## Problem statement
Reproduce the listing exactly, keeping every word as it is.

-.-.-

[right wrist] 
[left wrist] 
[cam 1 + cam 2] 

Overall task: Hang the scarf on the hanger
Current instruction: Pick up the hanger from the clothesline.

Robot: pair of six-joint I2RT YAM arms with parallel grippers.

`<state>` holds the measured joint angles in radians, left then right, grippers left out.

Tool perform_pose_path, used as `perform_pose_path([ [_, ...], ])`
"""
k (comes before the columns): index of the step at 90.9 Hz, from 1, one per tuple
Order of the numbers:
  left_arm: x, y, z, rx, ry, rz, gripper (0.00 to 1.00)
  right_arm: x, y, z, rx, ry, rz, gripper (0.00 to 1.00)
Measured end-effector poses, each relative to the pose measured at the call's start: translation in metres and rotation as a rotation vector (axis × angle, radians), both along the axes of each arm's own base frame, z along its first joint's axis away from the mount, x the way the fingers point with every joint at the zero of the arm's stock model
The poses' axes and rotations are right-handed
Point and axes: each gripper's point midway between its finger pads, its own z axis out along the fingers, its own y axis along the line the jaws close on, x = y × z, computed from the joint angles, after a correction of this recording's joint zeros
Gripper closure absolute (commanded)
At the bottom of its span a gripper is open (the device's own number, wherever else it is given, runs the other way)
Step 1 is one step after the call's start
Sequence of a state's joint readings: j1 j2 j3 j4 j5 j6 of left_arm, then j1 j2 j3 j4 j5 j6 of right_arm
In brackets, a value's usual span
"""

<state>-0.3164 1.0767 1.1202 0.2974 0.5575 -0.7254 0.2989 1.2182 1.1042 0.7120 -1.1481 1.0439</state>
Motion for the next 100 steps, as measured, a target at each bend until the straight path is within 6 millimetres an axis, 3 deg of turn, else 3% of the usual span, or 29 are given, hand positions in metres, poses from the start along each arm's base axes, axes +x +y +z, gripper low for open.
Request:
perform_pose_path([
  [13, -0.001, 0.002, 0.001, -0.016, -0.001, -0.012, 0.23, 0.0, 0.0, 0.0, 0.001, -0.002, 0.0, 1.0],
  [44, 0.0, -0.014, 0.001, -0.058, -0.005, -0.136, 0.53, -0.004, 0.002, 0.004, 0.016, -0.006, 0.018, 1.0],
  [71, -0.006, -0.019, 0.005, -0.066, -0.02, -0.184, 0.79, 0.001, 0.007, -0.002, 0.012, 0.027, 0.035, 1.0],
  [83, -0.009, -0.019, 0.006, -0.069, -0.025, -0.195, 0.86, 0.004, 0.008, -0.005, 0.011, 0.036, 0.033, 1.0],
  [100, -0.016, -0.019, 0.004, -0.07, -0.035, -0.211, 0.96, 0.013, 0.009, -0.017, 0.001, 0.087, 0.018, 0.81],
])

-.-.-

## Expected answer
[right wrist] 
[left wrist] 
[cam 1 + cam 2] 

Overall task: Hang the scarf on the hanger
Current instruction: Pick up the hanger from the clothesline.

Robot: pair of six-joint I2RT YAM arms with parallel grippers.

`<state>` holds the measured joint angles in radians, left then right, grippers left out.

Tool perform_pose_path, used as `perform_pose_path([ [_, ...], ])`
"""
k (comes before the columns): index of the step at 90.9 Hz, from 1, one per tuple
Order of the numbers:
  left_arm: x, y, z, rx, ry, rz, gripper (0.00 to 1.00)
  right_arm: x, y, z, rx, ry, rz, gripper (0.00 to 1.00)
Measured end-effector poses, each relative to the pose measured at the call's start: translation in metres and rotation as a rotation vector (axis × angle, radians), both along the axes of each arm's own base frame, z along its first joint's axis away from the mount, x the way the fingers point with every joint at the zero of the arm's stock model
The poses' axes and rotations are right-handed
Point and axes: each gripper's point midway between its finger pads, its own z axis out along the fingers, its own y axis along the line the jaws close on, x = y × z, computed from the joint angles, after a correction of this recording's joint zeros
Gripper closure absolute (commanded)
At the bottom of its span a gripper is open (the device's own number, wherever else it is given, runs the other way)
Step 1 is one step after the call's start
Sequence of a state's joint readings: j1 j2 j3 j4 j5 j6 of left_arm, then j1 j2 j3 j4 j5 j6 of right_arm
In brackets, a value's usual span
"""

<state>-0.3164 1.0767 1.1202 0.2974 0.5575 -0.7254 0.2989 1.2182 1.1042 0.7120 -1.1481 1.0439</state>
Motion for the next 100 steps, as measured, a target at each bend until the straight path is within 6 millimetres an axis, 3 deg of turn, else 3% of the usual span, or 29 are given, hand positions in metres, poses from the start along each arm's base axes, axes +x +y +z, gripper low for open.
Request:
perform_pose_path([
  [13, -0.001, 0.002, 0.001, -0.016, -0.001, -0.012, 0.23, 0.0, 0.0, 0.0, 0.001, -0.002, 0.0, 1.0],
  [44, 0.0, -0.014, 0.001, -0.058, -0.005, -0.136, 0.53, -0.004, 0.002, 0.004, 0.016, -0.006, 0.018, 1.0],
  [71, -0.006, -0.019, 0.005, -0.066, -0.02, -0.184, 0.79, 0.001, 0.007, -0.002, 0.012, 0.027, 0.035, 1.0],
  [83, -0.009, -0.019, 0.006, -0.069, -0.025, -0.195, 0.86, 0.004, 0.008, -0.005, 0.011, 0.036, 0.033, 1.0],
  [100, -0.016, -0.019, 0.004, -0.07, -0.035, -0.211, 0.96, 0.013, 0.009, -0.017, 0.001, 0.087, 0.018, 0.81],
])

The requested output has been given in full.